Vibrio cholerae O1 and O139 isolates deploy cholera toxin (CT) and toxin-coregulated pilus (TCP) to cause the diarrhoeal disease cholera. The ctxAB and tcpA genes encoding CT and TCP are part of two acquired genetic elements, the CTX phage and Vibrio pathogenicity island-1 (VPI-1), respectively. ToxR and ToxT proteins are the key regulators of virulence genes of V. cholerae O1 and O139. V. cholerae isolates belonging to serogroups other than O1/O139, called non-O1/non-O139, are usually devoid of virulence-related elements and are non-pathogenic. Here, we have analysed the available whole genome sequence of an environmental toxigenic V. cholerae non-O1/non-O139 strain, VCE232, carrying the CTX phage and VPI-1. Extensive bioinformatics and phylogenetic analyses indicated high similarity of the VCE232 genome sequence with the genome of V. cholerae O1 strains, including organization of the VPI-1 locus, ctxAB, tcpA and toxT genes, and promoters. We established that the VCE232 strain produces an optimal amount of CT at 30 °C under AKI conditions. To investigate the role of ToxT and ToxR in the regulation of virulence factors, we constructed ΔtoxT, ΔtoxR and ΔtoxTΔtoxR deletion mutants of VCE232. Extensive genetic analyses of these mutants indicated that the toxT and toxR genes of VCE232 are crucial for CT and TCP production.

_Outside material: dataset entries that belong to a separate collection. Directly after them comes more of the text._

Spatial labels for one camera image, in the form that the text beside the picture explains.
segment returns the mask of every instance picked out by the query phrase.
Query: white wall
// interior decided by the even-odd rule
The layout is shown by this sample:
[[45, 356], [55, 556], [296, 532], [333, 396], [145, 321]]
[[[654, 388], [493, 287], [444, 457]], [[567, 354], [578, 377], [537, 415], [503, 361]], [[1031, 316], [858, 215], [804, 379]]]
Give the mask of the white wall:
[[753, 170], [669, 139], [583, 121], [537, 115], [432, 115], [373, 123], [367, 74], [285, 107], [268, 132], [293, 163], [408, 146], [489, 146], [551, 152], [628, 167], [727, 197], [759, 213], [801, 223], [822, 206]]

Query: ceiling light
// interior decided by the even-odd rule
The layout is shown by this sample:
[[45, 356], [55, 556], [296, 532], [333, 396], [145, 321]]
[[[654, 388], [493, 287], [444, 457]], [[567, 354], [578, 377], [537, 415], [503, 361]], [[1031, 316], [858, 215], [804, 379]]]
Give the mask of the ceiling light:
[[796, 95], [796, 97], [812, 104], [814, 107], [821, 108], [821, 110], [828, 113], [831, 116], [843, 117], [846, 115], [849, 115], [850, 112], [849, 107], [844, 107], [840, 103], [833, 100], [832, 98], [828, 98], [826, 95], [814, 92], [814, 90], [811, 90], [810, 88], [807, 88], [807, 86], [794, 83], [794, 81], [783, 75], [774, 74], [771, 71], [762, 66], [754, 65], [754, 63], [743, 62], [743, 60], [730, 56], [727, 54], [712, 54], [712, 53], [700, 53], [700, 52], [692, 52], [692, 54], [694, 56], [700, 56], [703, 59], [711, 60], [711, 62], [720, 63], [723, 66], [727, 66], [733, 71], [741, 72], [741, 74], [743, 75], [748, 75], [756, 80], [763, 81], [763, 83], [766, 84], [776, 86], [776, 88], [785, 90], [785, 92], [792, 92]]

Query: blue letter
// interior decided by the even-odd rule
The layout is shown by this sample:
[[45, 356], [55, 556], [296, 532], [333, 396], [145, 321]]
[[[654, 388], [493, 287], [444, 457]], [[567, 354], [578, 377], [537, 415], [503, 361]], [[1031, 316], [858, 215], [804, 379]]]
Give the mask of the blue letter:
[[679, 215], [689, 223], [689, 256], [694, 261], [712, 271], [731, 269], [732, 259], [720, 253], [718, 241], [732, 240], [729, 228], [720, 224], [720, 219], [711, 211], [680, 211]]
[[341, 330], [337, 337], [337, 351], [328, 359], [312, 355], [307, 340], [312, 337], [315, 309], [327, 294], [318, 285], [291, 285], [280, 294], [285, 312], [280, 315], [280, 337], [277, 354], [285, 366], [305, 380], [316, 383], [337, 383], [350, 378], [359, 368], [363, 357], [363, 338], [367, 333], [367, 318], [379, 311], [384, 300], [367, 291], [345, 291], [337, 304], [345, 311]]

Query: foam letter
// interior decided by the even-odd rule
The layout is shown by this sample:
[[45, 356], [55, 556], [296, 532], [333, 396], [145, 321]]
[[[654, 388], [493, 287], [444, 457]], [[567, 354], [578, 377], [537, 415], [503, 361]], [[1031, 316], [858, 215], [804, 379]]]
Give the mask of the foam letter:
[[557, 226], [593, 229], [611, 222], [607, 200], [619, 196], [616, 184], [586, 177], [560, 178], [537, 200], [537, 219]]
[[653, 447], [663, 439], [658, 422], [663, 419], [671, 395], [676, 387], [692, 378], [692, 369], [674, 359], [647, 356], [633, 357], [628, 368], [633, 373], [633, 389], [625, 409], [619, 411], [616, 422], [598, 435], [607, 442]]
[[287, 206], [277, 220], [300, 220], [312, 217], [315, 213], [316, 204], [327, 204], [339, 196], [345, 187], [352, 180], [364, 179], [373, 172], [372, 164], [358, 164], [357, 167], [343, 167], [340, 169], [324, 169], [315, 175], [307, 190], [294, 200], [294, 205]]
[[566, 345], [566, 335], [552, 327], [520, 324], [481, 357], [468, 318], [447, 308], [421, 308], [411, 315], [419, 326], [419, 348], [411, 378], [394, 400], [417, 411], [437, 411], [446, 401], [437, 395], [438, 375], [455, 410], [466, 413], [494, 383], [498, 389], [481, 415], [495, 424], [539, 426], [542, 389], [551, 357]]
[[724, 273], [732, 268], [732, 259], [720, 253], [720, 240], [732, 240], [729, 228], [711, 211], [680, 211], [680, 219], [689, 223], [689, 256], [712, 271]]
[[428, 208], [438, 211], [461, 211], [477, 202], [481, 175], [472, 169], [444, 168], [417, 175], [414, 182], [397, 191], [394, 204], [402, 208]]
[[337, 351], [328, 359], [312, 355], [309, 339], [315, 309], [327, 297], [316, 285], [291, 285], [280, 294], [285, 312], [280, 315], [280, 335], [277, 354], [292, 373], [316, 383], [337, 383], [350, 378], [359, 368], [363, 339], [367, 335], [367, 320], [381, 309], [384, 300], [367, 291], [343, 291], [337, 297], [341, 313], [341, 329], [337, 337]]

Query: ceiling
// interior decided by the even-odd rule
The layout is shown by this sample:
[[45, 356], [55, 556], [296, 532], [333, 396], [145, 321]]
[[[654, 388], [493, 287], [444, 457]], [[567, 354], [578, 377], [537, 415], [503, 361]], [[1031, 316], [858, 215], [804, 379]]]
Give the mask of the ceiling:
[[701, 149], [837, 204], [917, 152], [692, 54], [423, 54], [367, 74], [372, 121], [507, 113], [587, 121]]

However, unlike O1 isolates, the presence of either toxT or toxR gene is sufficient for optimal CT production in VCE232. In addition, the VCE232 ΔtoxR mutant showed differential regulation of the major outer membrane proteins, OmpT and OmpU. This is the first attempt to explore the regulation of expression of major virulence genes and regulators in an environmental toxigenic V. cholerae non-O1/non-O139 strain.